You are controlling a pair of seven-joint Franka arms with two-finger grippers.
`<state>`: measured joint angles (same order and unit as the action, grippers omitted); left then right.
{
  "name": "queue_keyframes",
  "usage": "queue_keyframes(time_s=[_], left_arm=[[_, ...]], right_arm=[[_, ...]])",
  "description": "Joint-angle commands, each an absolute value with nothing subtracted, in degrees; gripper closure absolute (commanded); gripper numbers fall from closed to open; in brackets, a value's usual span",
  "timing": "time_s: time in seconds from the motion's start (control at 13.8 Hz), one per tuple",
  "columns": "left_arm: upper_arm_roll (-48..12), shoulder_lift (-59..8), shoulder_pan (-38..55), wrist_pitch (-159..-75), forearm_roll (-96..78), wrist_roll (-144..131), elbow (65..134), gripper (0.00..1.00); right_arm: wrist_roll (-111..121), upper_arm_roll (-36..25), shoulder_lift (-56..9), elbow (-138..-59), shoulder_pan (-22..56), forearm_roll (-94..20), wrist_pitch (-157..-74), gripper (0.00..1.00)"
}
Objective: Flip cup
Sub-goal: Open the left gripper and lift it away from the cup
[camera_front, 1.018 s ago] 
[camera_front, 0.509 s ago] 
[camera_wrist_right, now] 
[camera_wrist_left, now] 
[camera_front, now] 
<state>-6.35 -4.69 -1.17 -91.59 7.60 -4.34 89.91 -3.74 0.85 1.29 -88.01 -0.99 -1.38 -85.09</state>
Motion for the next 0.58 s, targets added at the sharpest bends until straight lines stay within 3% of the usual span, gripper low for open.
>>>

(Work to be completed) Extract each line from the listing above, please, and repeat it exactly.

(Written response)
You are controlling a pair of seven-joint Franka arms with two-finger grippers.
`<state>`: measured joint angles (same order and unit as the action, grippers omitted); left then right.
{
  "name": "queue_keyframes",
  "usage": "queue_keyframes(time_s=[_], left_arm=[[_, ...]], right_arm=[[_, ...]])",
  "description": "Joint-angle commands, each an absolute value with nothing subtracted, in degrees; gripper closure absolute (commanded); gripper numbers fall from closed to open; in brackets, a value's usual span",
  "timing": "time_s: time in seconds from the motion's start (control at 13.8 Hz), one per tuple",
  "columns": "left_arm: upper_arm_roll (-48..12), shoulder_lift (-59..8), shoulder_pan (-38..55), wrist_pitch (-159..-75), forearm_roll (-96..78), wrist_roll (-144..131), elbow (65..134), gripper (0.00..1.00); right_arm: wrist_roll (-111..121), upper_arm_roll (-36..25), shoulder_lift (-56..9), elbow (-138..-59), shoulder_pan (-22..56), forearm_roll (-94..20), wrist_pitch (-157..-74), gripper (0.00..1.00)"
}
Objective: Flip cup
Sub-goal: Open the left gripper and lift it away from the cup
[camera_front, 1.018 s ago] 
[camera_front, 0.509 s ago] 
[camera_wrist_right, now] 
[camera_wrist_left, now] 
[camera_front, now] 
<state>-6.35 -4.69 -1.17 -91.59 7.60 -4.34 89.91 -3.74 0.85 1.29 -88.01 -0.99 -1.38 -85.09</state>
Motion for the next 0.58 s, targets added at the sharpest bends until straight lines stay within 3% of the usual span, gripper low for open.
>>>

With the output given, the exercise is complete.